>>>>>

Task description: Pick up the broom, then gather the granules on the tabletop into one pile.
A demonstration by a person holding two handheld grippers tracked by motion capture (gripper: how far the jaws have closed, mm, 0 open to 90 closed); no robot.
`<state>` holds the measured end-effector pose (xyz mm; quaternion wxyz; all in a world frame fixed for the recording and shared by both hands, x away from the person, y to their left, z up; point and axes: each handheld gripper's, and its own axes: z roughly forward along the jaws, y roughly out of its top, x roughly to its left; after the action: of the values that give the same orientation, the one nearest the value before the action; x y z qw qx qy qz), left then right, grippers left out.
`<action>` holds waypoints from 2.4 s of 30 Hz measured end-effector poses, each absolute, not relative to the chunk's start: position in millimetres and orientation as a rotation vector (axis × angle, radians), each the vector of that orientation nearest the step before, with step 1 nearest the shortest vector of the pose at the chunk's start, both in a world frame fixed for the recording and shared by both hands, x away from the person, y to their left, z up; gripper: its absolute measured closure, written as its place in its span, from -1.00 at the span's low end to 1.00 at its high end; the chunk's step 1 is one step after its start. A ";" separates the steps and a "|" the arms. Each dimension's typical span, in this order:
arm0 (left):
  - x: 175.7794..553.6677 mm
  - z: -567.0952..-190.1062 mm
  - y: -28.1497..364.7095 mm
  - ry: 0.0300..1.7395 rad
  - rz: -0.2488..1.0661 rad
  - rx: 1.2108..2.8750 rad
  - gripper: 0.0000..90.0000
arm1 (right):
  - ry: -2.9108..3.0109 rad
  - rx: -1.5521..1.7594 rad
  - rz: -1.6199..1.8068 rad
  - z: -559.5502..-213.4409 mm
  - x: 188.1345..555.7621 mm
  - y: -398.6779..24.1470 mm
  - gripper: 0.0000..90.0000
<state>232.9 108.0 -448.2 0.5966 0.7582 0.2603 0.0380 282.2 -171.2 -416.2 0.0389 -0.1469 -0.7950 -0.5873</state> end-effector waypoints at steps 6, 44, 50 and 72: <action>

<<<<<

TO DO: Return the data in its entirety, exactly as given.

OUTPUT:
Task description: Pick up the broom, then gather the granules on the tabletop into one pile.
A demonstration by a person holding two handheld grippers tracked by motion capture (gripper: how far the jaws have closed, mm, 0 open to 90 closed); no robot.
`<state>` holds the measured end-effector pose (xyz mm; quaternion wxyz; all in a world frame fixed for the recording and shared by both hands, x away from the person, y to their left, z up; point and axes: each handheld gripper's, and its own axes: z roughly forward along the jaws, y roughly out of its top, x roughly to its left; after the action: of the values that give the same orientation, the one nearest the value before the action; x y z qw qx qy qz), left then right, grippers left out.
`<action>` holds waypoints from 2.4 s of 30 Hz measured end-effector poses, each absolute, not relative to the chunk's start: position in millimetres and orientation as a rotation vector (axis × angle, radians), each the vector of that orientation nearest the step before, with step 1 nearest the shortest vector of the pose at the chunk's start, both in a world frame fixed for the recording and shared by both hands, x away from the person, y to their left, z up; gripper: its absolute measured closure, written as its place in its span, from -1.00 at the span's low end to 1.00 at its high end; the chunk's step 1 is one step after its start. A ";" separates the steps and a "|" the arms. Each dimension's typical span, in this order:
arm0 (left):
  - x: 175.7794..553.6677 mm
  - z: -567.0952..-190.1062 mm
  - y: -28.1497..364.7095 mm
  - ry: 0.0300..1.7395 rad
  - rz: -0.2488..1.0661 rad
  - rx: 1.2108..2.8750 rad
  - gripper: 0.0000..90.0000
arm1 (right):
  - ry: -2.9108..3.0109 rad
  - rx: -1.5521..1.7594 rad
  - rz: -1.6199..1.8068 rad
  - z: -559.5502..-213.4409 mm
  - x: 188.1345..555.7621 mm
  - y: -398.6779..24.1470 mm
  - gripper: 0.0000..90.0000
<state>232.9 108.0 -448.2 0.5966 0.7582 0.2603 0.0380 282.2 -171.2 -416.2 0.0389 -0.1469 -0.7950 -0.5873</state> end-effector waypoints at steps 6, 44, 50 and 72: <action>

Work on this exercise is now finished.